Mr. Kelly was named the University Maryland School of Law’s dean in 1975 and immediately promised to increase the number of its African American students and faculty members.

“He was a pragmatic visionary, whose vision was shaped by the polar experiences of working for two big city mayors and exchanging ideas with other intellectuals at Cambridge University,” said a friend, Michael Millemann, a professor at the University of Maryland Carey School of Law.

“He wanted students to have a practical feel for a law practice, rather than something you learn in a classroom,” said Eleanor Carey, a former Maryland Deputy Attorney General. “He emphasized creating clinics so poor people who wouldn’t have access to lawyers would have legal representation.”

A faculty member emeritus, Peter Quint, said, “I think it is fair to say that Mike Kelly was the founder of the modern University of Maryland School of Law. … He also had a serious intellectual interest in the study of ethics and this led to several years of close cooperation between the Law School and a center for philosophy and public policy at the University of Maryland College Park.”

The 1985 Sun story described him as a “slender, athletic looking man with sandy brown hair and his ready smile makes him seem, if not quite boyish, certainly younger than his years.”

Mr. Millemann said: “Dean Kelly ushered the school into a new and exciting era… We just became a much better school. During his tenure, legal education was in transition. With his leadership, the school became a national leader, not a reluctant follower.”

He resigned the law school post in 1991 and went on to be the vice president and chief operating officer at Georgetown University.

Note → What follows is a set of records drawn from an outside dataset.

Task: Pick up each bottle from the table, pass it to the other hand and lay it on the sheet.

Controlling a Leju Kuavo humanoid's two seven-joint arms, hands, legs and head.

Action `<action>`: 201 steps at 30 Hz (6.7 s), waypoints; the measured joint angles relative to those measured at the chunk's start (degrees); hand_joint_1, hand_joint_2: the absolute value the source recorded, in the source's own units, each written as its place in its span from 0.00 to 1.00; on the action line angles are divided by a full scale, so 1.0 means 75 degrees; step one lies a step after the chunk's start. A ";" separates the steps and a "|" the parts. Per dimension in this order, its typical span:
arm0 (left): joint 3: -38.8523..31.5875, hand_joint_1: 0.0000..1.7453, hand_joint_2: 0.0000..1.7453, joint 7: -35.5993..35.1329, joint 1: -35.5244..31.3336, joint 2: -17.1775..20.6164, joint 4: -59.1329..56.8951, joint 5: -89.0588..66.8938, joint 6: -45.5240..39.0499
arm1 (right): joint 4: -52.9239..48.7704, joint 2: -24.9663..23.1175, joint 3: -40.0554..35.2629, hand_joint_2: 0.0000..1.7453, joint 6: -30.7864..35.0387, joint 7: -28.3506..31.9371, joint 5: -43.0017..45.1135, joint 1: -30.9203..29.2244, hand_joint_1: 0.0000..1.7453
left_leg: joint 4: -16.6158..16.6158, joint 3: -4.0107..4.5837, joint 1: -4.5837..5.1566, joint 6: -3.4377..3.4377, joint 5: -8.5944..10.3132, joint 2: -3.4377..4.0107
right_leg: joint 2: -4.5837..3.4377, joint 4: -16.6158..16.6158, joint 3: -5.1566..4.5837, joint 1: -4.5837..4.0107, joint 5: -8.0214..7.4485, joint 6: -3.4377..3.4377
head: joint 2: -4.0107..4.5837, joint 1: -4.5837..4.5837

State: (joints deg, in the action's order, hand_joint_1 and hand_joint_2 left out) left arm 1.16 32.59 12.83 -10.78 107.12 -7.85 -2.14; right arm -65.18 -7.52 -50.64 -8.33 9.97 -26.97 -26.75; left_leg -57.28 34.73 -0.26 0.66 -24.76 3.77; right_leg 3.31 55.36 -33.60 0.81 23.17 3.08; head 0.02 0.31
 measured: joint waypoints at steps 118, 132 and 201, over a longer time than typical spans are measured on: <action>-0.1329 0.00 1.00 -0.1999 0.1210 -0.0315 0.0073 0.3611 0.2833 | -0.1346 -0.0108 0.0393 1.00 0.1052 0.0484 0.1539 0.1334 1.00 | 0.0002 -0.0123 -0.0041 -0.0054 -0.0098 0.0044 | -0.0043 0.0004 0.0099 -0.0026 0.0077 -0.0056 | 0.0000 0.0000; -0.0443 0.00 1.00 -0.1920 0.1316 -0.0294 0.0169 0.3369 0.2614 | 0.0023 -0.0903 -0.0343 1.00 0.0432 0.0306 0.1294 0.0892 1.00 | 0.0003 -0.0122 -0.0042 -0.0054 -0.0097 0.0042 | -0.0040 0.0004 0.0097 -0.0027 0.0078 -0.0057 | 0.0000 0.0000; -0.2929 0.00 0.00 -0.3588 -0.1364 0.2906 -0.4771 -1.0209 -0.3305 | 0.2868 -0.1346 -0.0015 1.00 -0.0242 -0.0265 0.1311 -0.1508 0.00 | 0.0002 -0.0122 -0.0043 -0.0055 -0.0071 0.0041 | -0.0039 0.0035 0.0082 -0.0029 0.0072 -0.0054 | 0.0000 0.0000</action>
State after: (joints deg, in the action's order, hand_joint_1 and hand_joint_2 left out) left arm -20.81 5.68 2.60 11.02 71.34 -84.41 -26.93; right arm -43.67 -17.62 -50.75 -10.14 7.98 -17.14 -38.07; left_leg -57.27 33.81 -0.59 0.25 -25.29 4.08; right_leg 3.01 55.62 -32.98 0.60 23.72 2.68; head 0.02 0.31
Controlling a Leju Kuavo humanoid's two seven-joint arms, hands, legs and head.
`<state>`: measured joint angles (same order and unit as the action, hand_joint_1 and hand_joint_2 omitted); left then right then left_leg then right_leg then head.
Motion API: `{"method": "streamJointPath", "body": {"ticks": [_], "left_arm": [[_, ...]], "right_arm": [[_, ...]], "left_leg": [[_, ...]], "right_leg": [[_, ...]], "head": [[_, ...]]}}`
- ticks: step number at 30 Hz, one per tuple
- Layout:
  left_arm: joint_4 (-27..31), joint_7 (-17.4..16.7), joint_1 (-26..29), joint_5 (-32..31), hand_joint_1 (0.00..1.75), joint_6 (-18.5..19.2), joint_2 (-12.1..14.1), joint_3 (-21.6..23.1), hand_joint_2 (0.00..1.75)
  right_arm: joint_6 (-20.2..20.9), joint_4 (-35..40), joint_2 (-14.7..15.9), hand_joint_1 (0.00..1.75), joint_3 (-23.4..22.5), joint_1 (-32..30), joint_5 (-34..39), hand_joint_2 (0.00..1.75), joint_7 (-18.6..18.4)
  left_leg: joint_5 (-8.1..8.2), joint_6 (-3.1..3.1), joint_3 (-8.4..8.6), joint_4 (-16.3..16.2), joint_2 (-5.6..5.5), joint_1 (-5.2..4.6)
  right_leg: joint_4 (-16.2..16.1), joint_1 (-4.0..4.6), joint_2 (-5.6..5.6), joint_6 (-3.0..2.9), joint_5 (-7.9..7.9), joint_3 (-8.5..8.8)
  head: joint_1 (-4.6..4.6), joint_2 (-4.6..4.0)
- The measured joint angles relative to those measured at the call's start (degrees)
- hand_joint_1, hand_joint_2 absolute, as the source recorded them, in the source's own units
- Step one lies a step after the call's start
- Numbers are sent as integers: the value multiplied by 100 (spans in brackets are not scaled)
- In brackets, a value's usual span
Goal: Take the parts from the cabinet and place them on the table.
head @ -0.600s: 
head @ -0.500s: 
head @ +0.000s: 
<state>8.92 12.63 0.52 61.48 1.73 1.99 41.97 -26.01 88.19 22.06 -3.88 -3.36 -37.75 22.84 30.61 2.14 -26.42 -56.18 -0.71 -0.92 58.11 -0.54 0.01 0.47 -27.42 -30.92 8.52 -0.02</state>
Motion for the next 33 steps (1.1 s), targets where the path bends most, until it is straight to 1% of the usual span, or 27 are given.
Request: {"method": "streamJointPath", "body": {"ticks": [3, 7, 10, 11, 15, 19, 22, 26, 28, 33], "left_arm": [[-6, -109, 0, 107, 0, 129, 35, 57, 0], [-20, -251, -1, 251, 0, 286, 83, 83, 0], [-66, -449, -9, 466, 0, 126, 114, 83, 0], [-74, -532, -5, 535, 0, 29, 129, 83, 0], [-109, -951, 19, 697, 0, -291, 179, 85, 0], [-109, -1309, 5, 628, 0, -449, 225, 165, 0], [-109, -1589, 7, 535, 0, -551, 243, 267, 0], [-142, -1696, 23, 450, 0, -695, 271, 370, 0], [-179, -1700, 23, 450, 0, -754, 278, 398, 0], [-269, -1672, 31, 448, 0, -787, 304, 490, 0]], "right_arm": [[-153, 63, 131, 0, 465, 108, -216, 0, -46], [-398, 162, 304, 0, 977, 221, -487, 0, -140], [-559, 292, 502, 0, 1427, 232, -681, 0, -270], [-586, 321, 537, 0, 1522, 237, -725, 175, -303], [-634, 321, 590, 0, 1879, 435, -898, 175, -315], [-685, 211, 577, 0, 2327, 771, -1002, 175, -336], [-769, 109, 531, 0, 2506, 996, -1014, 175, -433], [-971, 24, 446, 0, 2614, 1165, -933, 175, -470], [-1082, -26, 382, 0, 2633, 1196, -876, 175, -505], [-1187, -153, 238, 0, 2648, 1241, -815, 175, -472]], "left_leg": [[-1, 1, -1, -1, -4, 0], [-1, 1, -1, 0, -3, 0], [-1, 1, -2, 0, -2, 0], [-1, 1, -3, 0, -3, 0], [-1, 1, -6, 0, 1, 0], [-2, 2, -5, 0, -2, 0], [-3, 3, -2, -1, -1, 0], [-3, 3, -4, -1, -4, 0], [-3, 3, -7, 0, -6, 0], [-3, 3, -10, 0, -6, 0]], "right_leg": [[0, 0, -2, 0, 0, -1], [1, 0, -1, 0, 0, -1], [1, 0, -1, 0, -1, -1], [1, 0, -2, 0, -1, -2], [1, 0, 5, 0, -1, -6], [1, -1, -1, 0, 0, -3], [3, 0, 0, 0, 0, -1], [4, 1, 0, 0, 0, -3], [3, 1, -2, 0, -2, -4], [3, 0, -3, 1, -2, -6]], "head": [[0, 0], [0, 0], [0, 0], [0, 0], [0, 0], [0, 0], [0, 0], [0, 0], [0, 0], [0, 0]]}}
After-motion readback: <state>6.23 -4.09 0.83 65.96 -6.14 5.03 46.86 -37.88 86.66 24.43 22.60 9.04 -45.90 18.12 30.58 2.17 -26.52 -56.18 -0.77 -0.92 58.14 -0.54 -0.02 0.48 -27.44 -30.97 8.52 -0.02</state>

“I’ve been dean for 17 years and I finally decided what I wanted to do when I grow up and that is to be an academic administrator,” he said in a Sun story. “I want to take on something larger in scope than one school.”

He held the Georgetown post until 1998.

He returned to Baltimore and worked with the Sloan School of management at MIT, the Ziklin Center at the University of Pennsylvania and at the Center for Applied Research, a consulting firm for nonprofits.

Mr. Kelly later became a volunteer for national organizations devoted to legal rights and senior citizens.

In 2003 he became a Maryland CareFirst board member and chaired its executive compensation committee. He told friends that the experience of working at Georgetown University with its hospitals gave him insights into medical practice.

“Mike brought a zest and zeal for health care policy that could be affected by improving the performance of the health care plan,” said Michael R. Merson, past board chair of CareFirst Inc. “He was passionate about improving how health systems are organized and perform.”

His wife of more than 50 years, Narindar Uberoi, a Maryland State Department of Education administrator and American Express financial adviser, died in 2018.

Survivors include a son, Sean U. Kelly of Oakland, California; a daughter, Kieran Kelly Holmes of Sydney, Australia; a brother, Brian Kelly of Carmel, California; and a sister, Kathleen Collins of St. Helena, California; and four grandchildren.

A memorial Mass will be held at 10:30 a.m. Feb. 18 at St. Vincent de Paul Roman Catholic Church, 120 Front St., where he was a member.